More than 40 companies have already expressed interest in the site, which was declared an Enterprise Zone by Chancellor George Osborne in last week’s Budget. This will allow Plymouth City Council to offer competitive packages to business wishing to relocate to South Yard. The development of South Yard is expected to create 1,100 jobs as the site becomes a dynamic new centre of marine industry. Once finished, the redevelopment of the site will create 25,000m2 of flexible employment space with deep water testing facilities suitable for the marine and advanced manufacturing sectors. (Source: U.K. MoD)
26 Mar 15. Raytheon moves environmental satellite ground sustainment team to Maryland in support of major upgrade. The team that sustains the National Aeronautic and Space Administration (NASA) and National Oceanic and Atmospheric Administration’s (NOAA) Joint Polar Satellite System Common Ground System (JPSS CGS) is now located much closer to key agency facilities – in support of a major upgrade to the existing system and to provide efficiencies to future missions – the company announced today. Raytheon moved 70 positions from Aurora, Colorado, to Riverdale, Maryland. The 1,600 mile move concludes a strategic milestone that brings the support team for the JPSS CGS program in close proximity to NOAA’s Satellite Operations Facility in Suitland, Maryland and NASA’s Goddard Space Flight Center in Greenbelt, Maryland.
“Over the course of the year, we moved our sustainment of the JPSS CGS across the country, without disrupting program operations,” said Mark Sargent, the JPSS Common Ground System program director. “The move ensures we are sustaining the program in close proximity to our customer, and enables efficient extensibility of the common ground system to new missions.”

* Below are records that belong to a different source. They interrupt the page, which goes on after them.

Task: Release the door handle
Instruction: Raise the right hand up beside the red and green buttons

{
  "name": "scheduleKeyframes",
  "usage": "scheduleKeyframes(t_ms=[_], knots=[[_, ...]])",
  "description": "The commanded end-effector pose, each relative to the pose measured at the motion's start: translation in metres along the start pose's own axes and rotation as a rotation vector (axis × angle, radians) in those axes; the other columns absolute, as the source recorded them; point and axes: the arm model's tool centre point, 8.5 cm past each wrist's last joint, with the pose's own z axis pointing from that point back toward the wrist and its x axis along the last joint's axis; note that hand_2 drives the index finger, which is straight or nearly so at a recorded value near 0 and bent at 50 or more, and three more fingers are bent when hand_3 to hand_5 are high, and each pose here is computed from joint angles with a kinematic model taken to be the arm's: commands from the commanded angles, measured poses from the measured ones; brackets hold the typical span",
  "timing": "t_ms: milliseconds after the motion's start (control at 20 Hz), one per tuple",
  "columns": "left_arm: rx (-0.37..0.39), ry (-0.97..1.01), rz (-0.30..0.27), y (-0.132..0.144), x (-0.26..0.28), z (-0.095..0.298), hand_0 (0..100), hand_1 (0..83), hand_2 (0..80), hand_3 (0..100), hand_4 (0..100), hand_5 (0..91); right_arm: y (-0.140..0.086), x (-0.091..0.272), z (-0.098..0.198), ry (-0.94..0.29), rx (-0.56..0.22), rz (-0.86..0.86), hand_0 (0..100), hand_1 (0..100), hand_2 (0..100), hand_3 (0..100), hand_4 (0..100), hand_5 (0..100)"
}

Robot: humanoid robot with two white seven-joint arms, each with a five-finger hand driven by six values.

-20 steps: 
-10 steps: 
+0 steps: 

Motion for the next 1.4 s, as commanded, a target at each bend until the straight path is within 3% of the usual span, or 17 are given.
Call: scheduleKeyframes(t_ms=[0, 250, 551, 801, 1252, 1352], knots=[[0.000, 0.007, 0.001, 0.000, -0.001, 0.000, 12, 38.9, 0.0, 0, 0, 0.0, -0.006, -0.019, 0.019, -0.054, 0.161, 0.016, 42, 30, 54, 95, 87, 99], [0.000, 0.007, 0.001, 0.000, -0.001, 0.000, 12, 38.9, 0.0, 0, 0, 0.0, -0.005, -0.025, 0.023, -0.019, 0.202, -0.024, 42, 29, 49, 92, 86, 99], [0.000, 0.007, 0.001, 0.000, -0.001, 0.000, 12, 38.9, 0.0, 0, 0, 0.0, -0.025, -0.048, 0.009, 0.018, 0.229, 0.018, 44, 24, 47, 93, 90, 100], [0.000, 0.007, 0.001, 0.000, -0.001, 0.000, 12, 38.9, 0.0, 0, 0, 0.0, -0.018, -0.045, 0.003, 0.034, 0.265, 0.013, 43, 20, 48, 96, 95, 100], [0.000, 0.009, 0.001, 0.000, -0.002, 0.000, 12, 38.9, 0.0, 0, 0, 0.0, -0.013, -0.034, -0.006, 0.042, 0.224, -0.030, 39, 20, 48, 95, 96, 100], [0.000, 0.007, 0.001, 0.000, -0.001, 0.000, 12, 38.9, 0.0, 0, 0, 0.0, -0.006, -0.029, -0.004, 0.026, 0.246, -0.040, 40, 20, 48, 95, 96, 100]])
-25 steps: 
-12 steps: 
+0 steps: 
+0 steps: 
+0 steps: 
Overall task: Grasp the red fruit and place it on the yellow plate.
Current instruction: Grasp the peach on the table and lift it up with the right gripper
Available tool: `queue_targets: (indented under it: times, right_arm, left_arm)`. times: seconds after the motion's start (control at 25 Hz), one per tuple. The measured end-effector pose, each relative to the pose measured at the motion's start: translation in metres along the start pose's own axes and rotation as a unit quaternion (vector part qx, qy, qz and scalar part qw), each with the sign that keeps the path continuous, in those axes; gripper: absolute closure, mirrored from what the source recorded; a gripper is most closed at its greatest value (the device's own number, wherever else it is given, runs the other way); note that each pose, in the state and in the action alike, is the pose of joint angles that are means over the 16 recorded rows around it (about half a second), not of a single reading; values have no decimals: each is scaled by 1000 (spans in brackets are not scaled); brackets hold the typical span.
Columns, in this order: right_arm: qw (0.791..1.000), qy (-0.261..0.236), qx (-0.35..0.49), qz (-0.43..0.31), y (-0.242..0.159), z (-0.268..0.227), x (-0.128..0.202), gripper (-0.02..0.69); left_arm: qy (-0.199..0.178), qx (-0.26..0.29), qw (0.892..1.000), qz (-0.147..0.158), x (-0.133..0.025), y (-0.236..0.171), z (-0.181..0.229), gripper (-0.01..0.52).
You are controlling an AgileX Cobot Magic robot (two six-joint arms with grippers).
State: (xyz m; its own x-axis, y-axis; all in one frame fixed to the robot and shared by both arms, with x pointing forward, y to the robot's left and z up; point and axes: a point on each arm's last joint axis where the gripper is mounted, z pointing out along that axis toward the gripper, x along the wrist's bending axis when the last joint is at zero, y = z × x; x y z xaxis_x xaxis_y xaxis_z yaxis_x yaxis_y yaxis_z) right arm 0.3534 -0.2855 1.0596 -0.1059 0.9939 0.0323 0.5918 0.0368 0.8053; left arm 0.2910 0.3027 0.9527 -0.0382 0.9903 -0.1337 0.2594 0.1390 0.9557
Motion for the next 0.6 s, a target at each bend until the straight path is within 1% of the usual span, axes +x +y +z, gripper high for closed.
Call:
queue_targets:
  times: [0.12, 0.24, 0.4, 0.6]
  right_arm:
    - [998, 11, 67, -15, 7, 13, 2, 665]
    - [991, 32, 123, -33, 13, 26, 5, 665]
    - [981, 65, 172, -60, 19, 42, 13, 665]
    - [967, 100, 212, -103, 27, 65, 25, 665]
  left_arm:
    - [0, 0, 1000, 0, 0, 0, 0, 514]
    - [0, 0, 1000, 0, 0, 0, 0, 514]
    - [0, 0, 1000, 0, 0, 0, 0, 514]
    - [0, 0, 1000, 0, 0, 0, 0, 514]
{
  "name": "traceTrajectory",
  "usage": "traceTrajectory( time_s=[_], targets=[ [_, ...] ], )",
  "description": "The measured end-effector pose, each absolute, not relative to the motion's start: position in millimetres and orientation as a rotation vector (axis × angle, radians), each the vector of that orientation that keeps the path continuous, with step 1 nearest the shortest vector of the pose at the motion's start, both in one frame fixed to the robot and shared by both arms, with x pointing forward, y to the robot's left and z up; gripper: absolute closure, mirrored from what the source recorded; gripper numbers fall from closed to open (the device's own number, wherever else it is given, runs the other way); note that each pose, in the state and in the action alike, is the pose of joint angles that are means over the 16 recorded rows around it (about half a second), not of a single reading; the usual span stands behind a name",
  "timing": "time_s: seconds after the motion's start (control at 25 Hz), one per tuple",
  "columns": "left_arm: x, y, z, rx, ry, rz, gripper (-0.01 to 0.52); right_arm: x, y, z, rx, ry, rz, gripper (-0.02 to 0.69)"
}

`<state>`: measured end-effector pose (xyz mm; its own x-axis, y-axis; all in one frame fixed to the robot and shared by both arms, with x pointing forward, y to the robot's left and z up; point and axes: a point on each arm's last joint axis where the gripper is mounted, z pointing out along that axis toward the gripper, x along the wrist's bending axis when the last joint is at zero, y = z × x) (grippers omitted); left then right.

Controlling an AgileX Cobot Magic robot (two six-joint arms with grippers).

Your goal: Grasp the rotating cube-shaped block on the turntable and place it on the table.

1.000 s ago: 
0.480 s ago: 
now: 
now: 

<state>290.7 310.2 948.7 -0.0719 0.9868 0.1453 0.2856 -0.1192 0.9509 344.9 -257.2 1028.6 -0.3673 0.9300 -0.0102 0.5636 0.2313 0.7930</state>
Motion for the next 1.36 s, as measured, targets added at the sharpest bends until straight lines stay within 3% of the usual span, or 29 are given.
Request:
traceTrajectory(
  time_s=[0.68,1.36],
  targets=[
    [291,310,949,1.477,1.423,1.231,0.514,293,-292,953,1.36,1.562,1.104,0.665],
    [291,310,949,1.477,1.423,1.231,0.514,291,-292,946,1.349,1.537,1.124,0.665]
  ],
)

The move concludes a strategic milestone as Raytheon prepares to deliver an upgraded JPSS ground system to NOAA and NASA at the end of 2015. Its improvements include faster data retrieval for improved forecasting; the ability to support multiple missions at a better value; and an adjustable architecture to efficiently prioritize the needs of the different missions that the system supports. The new system, called JPSS CGS Block 2.0, will also improve perimeter security and harden defensive features to ensure uninterrupted operations and protection of equipment in an era of growing cyber threats. This move does not impact the scheduled 2017 date for the JPSS-1 satellite launch. The Raytheon Common Ground System was developed under contract with NASA for NOAA. The system provides mission planning, command, control and communications, data routing and data processing for satellite programs. The system’s data acquisition, routing and processing supports multiple national and international agencies partnered with NOAA including the U.S. Air Force, U.S. Navy, National Science Foundation, European Organisation for the Exploitation of Meteorological Satellites and the Japan Aerospace Exploration Agency.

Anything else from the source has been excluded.